▶ [Exercise details]:
Could you copy every record exactly, leaving the pictures behind?
Top of Given information
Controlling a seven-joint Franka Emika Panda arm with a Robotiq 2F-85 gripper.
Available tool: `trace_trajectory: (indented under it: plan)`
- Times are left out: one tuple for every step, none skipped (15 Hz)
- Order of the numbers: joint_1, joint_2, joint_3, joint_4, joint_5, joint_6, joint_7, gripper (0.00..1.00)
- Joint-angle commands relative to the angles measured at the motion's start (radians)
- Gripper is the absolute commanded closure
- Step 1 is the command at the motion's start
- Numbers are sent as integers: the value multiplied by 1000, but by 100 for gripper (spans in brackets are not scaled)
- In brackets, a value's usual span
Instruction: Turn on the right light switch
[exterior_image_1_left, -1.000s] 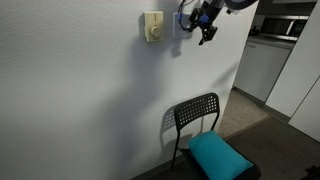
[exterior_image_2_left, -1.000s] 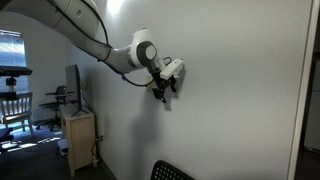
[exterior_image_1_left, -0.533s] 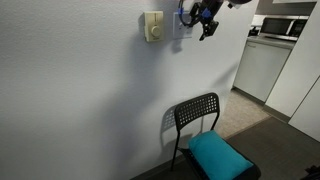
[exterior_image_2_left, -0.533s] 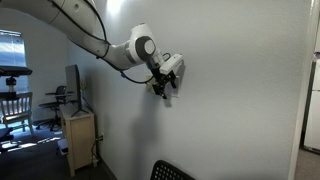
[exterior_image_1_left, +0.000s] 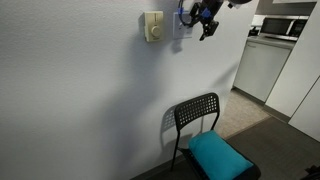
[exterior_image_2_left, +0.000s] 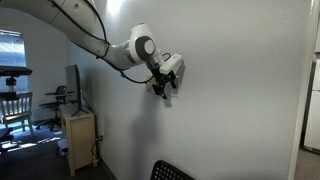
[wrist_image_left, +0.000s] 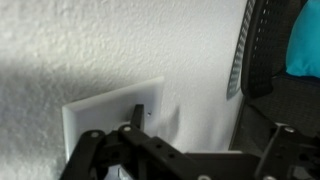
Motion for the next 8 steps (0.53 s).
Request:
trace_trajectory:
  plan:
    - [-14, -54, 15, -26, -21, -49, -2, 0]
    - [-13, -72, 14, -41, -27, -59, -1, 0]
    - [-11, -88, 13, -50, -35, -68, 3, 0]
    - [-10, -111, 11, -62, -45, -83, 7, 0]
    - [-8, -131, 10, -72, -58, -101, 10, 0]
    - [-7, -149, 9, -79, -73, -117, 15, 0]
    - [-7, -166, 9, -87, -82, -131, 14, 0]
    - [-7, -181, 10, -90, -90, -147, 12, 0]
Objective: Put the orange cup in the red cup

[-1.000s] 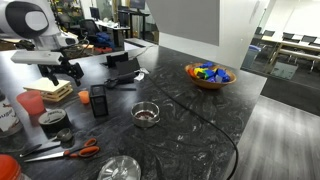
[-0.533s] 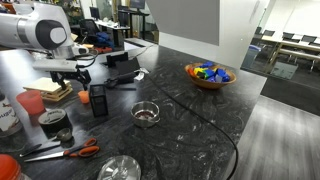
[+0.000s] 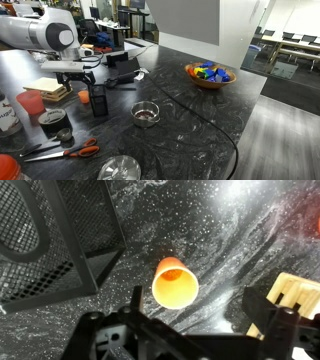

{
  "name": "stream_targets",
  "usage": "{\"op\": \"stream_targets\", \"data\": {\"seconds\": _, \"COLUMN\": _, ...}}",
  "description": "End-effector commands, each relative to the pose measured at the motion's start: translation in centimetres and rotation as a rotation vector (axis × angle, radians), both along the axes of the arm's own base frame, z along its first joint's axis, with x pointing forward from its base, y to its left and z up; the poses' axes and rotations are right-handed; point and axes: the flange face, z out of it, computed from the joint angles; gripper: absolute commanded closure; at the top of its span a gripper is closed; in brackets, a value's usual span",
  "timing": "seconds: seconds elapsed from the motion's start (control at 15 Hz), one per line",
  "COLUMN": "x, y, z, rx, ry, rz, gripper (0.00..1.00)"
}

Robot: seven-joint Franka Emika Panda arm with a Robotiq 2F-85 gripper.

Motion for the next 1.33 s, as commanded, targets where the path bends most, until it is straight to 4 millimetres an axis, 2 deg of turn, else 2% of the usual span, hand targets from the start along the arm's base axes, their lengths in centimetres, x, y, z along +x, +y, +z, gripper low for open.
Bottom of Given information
▶ [Answer box]:
Controlling a seven-joint Franka Emika Panda arm with a Robotiq 2F-85 gripper.
Available tool: `trace_trajectory: (indented under it: plan)`
- Times are left out: one tuple for every step, none skipped (15 Hz)
- Order of the numbers: joint_1, joint_2, joint_3, joint_4, joint_5, joint_6, joint_7, gripper (0.00..1.00)
- Joint-angle commands relative to the angles measured at the motion's start (radians)
- Gripper is the absolute commanded closure
- Step 1 is the command at the motion's start
- Numbers are sent as integers: the value multiplied by 1000, but by 100 for gripper (spans in brackets are not scaled)
- In brackets, a value's usual span
Instruction: Turn on the right light switch
[exterior_image_1_left, -1.000s] 
[exterior_image_2_left, -1.000s] 
[exterior_image_1_left, -0.533s] 
[exterior_image_2_left, -0.533s] 
[exterior_image_1_left, +0.000s] 
[exterior_image_2_left, +0.000s] 
[wrist_image_left, +0.000s] 
Motion for the next 8 steps (0.53 s).
Request:
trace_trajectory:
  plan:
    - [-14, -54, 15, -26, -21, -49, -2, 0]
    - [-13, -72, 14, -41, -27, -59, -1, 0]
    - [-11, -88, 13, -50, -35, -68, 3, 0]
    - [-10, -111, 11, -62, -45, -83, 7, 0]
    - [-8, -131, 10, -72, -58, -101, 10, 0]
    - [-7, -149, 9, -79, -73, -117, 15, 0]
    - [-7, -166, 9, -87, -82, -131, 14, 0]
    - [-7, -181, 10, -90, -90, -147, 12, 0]
Objective: Put the orange cup in the red cup

[-1.000s] 
[-0.533s] 
[+0.000s] 

{
  "name": "stream_targets",
  "usage": "{\"op\": \"stream_targets\", \"data\": {\"seconds\": _, \"COLUMN\": _, ...}}",
  "description": "End-effector commands, each relative to the pose measured at the motion's start: translation in centimetres and rotation as a rotation vector (axis × angle, radians), both along the axes of the arm's own base frame, z along its first joint's axis, with x pointing forward from its base, y to its left and z up; the poses' axes and rotations are right-handed; point and axes: the flange face, z out of it, computed from the joint angles; gripper: absolute commanded closure; at the top of its span a gripper is closed; in brackets, a value's usual span",
  "timing": "seconds: seconds elapsed from the motion's start (control at 15 Hz), one per line",
  "COLUMN": "x, y, z, rx, ry, rz, gripper (0.00..1.00)"
}

Robot: seven-joint Franka Emika Panda arm with a Robotiq 2F-85 gripper.

Motion for the next 1.33 s, as commanded, targets where the path bends most, until it is straight to 4 millimetres an axis, 2 deg of turn, else 2% of the usual span, hand targets from the start along the arm's base axes, their lengths in centimetres, x, y, z along +x, +y, +z, gripper low for open.

This concludes the output for the exercise.